Lawyers for Black Lives Matter
Page Media
A week ago I was riding on a crowded BART train when I heard someone say, “You’re young, Caucasian, and wealthy. Nothing can stand in your way.” I immediately looked up and saw three white guys, probably in their early twenties, dressed casually in jeans and t-shirts, smiling and talking to one other.
The comment failed to elicit a response. It was then that I realized I was the only black person in a car primarily filled with white passengers. Somewhere between the Embarcadero and Macarthur stops, the car had become more homogenous as we headed north toward Berkeley. I wondered if anyone else heard what I heard. I wondered if they were joking or just trying to be provocative. I wondered how that comment would have been received a few passenger stops ago.
But my initial offense at hearing such a statement dulled as I began to realize that what I’d heard wasn’t provocative at all. We all know that white lives matter. Rather, the provocative statement is to say that black lives matter.
Black lives matter
It is provocative to say that black lives matter to those who will routinely pass by the Fruitvale BART station where Oscar Grant—a young, unarmed black man—was fatally shot by a BART police officer in Oakland.
It is provocative to say that black lives matter to attorneys who work within a legal system that fails to indict police officers who disproportionately subject black people to unjustifiable, excessive force.
So this morning we assemble as members of the legal profession to be provocative. For a moment we step away from our legal briefs and memos and our pristine legal offices. We assemble in our courtroom attire and lie down on the pavement outside of the California Supreme Court to protest the killings of unarmed black men and the system’s failure to hold accountable the police officers that killed Mike Brown, Eric Garner, Tamir Rice and too many others.
And it is our collective hope that this die-in will be more than thought-provoking. We hope that it will provoke each of us to action so that one day the statement that black lives matter will be just as unprovocative as the statement that white lives matter.
When I go back to my office at the ACLU, I know that my colleagues are working to do this. By working with local schools districts to ensure education equity for students of color and low-income students, we say that black lives matter.
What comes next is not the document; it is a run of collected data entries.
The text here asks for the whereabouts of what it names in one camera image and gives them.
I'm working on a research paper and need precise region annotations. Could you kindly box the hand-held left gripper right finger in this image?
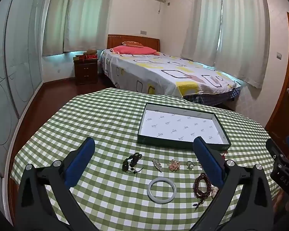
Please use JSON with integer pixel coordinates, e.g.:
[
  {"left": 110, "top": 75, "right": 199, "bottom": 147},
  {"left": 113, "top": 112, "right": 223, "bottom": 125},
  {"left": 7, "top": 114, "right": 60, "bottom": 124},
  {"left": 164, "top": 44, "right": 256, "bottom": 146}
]
[{"left": 193, "top": 136, "right": 274, "bottom": 231}]

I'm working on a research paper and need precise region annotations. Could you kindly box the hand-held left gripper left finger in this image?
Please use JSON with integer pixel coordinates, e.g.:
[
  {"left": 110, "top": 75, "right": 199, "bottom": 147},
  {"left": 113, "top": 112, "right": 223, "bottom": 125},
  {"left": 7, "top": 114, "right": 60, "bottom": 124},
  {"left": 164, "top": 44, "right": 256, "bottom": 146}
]
[{"left": 14, "top": 137, "right": 104, "bottom": 231}]

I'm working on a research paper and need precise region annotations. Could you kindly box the brown bead bracelet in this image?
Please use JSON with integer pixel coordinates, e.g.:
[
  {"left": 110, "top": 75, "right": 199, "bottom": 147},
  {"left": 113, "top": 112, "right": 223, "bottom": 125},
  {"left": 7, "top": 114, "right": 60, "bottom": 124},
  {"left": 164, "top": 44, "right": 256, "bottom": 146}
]
[{"left": 192, "top": 172, "right": 213, "bottom": 211}]

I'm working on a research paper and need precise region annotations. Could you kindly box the green shallow cardboard box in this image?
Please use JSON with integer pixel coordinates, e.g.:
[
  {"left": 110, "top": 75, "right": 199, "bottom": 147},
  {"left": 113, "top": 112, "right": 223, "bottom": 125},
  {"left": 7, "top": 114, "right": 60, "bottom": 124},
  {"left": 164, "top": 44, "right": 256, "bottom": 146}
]
[{"left": 137, "top": 102, "right": 232, "bottom": 152}]

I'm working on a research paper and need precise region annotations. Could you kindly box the black cord bracelet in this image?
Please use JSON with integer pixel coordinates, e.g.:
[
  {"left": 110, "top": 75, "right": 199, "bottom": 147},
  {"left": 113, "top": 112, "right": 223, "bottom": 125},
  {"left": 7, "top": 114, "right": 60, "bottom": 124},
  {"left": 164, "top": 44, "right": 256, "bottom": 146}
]
[{"left": 122, "top": 152, "right": 145, "bottom": 177}]

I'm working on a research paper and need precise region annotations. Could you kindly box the rhinestone brooch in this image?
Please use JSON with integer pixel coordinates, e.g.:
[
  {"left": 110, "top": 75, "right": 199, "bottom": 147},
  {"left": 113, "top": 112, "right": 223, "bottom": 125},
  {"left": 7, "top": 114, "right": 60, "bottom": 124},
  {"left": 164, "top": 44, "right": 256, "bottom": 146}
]
[{"left": 152, "top": 158, "right": 163, "bottom": 173}]

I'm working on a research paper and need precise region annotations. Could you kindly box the white jade bangle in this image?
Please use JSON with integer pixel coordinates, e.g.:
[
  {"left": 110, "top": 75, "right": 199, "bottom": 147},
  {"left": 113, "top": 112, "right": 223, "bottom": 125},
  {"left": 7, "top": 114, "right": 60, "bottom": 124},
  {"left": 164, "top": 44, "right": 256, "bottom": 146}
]
[{"left": 147, "top": 176, "right": 177, "bottom": 200}]

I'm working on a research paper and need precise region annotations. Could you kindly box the wooden door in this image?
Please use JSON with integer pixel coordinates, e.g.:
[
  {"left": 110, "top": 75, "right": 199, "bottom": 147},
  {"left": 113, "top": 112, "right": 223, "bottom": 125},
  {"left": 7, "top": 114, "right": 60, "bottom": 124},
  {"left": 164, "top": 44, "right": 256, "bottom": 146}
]
[{"left": 265, "top": 12, "right": 289, "bottom": 155}]

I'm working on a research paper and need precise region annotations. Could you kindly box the green checked tablecloth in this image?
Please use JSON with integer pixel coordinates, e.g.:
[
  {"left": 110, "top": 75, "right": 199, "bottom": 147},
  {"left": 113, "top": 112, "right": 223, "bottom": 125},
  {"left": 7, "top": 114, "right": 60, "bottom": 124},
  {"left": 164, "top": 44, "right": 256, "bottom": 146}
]
[{"left": 11, "top": 88, "right": 287, "bottom": 231}]

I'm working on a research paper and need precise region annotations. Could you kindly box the blue plaid bed sheet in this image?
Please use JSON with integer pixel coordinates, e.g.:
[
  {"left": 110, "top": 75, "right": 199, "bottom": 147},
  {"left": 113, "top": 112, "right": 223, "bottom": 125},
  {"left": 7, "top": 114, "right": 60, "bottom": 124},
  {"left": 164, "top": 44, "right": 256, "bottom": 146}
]
[{"left": 183, "top": 87, "right": 242, "bottom": 107}]

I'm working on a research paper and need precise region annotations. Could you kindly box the dark wooden nightstand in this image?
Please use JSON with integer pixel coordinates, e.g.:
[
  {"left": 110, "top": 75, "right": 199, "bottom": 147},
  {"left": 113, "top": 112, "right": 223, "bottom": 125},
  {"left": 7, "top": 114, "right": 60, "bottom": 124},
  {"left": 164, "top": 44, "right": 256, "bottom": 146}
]
[{"left": 73, "top": 55, "right": 99, "bottom": 85}]

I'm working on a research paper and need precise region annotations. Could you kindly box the bed with patterned cover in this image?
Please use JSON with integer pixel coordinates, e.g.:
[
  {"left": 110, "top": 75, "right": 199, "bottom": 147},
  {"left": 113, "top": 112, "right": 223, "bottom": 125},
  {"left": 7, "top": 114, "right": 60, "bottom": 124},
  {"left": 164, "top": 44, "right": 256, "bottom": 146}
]
[{"left": 99, "top": 49, "right": 242, "bottom": 97}]

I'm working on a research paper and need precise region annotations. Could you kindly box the frosted glass wardrobe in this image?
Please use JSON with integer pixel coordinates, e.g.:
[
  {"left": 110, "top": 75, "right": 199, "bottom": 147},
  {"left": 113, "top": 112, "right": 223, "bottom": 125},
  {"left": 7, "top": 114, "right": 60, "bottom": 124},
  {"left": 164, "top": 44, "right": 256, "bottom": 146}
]
[{"left": 0, "top": 0, "right": 49, "bottom": 198}]

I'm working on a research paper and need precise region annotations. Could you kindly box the pale green curtain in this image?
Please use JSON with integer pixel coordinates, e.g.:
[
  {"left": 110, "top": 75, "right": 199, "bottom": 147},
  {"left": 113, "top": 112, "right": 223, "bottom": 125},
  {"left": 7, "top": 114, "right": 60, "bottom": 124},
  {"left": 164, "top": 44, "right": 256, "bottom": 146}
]
[
  {"left": 63, "top": 0, "right": 112, "bottom": 53},
  {"left": 214, "top": 0, "right": 271, "bottom": 89},
  {"left": 181, "top": 0, "right": 223, "bottom": 67},
  {"left": 42, "top": 0, "right": 75, "bottom": 57}
]

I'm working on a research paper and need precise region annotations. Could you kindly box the pink pillow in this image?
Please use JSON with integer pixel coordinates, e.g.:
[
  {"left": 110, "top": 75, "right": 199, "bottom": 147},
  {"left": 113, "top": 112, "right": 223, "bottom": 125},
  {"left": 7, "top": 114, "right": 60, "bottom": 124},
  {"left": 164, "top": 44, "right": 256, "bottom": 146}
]
[{"left": 110, "top": 45, "right": 160, "bottom": 56}]

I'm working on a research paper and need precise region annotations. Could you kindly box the brown cushion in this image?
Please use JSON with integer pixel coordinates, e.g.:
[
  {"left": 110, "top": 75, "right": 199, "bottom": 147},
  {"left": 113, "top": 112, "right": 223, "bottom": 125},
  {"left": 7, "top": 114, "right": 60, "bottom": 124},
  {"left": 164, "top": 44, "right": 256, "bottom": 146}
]
[{"left": 122, "top": 41, "right": 144, "bottom": 48}]

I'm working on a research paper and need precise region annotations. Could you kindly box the wooden bed headboard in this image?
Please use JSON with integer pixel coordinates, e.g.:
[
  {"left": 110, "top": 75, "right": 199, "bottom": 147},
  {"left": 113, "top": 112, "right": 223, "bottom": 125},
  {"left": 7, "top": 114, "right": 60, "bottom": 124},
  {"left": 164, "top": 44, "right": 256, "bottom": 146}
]
[{"left": 107, "top": 34, "right": 161, "bottom": 52}]

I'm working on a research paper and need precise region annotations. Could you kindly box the rose gold chain bracelet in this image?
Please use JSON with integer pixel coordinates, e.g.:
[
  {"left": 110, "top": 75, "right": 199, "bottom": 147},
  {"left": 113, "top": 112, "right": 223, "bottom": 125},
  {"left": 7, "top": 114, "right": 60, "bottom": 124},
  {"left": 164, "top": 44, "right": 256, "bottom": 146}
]
[{"left": 167, "top": 159, "right": 181, "bottom": 172}]
By demanding that law enforcement agencies not engage in racial profiling, we say that black lives matter. And by vindicating the voting rights of formerly incarcerated individuals, we say that black lives matter.
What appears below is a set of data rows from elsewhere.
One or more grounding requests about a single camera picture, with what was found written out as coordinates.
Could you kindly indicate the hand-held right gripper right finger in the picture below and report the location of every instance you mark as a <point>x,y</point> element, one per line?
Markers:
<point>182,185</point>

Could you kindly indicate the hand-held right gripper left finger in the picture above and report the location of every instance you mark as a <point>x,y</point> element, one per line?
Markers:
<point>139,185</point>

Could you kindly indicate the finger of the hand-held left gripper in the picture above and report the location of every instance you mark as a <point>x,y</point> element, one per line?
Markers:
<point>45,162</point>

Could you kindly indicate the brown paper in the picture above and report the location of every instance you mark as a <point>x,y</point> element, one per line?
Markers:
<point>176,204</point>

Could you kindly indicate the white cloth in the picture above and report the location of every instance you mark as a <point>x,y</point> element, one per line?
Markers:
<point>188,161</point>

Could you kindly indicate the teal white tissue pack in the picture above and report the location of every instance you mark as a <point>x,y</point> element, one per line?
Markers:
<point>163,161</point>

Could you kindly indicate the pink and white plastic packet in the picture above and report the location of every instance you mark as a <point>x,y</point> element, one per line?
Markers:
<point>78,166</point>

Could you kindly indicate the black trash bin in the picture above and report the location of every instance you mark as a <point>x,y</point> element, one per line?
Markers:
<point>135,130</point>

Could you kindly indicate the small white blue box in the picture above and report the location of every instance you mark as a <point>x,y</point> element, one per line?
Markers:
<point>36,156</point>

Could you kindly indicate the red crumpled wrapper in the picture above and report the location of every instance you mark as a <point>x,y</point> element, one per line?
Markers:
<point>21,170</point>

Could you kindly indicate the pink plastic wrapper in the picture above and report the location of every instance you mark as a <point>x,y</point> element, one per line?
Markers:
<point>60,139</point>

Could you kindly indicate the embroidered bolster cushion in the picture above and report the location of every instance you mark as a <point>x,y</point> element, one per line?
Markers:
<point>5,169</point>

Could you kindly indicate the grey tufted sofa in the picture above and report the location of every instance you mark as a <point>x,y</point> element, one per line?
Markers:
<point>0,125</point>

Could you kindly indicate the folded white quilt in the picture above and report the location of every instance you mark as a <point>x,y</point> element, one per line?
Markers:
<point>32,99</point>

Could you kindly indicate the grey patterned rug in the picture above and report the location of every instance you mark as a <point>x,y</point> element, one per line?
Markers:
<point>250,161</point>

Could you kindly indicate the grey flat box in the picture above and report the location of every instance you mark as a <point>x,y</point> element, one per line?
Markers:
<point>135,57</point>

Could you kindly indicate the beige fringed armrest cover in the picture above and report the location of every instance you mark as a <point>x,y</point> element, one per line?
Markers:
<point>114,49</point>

It is this work and more that honors the legacy of Martin Luther King. Jr., who said that one day we seek “to speed up that day when all of God's children, black men and white men, Jews and Gentiles, Protestants and Catholics, will be able to join hands and sing in the words of the old Negro spiritual:
Free at last! Free at last!
Thank God Almighty, we are free at last!”
Novella Coleman is a staff attorney at the ACLU of Northern California.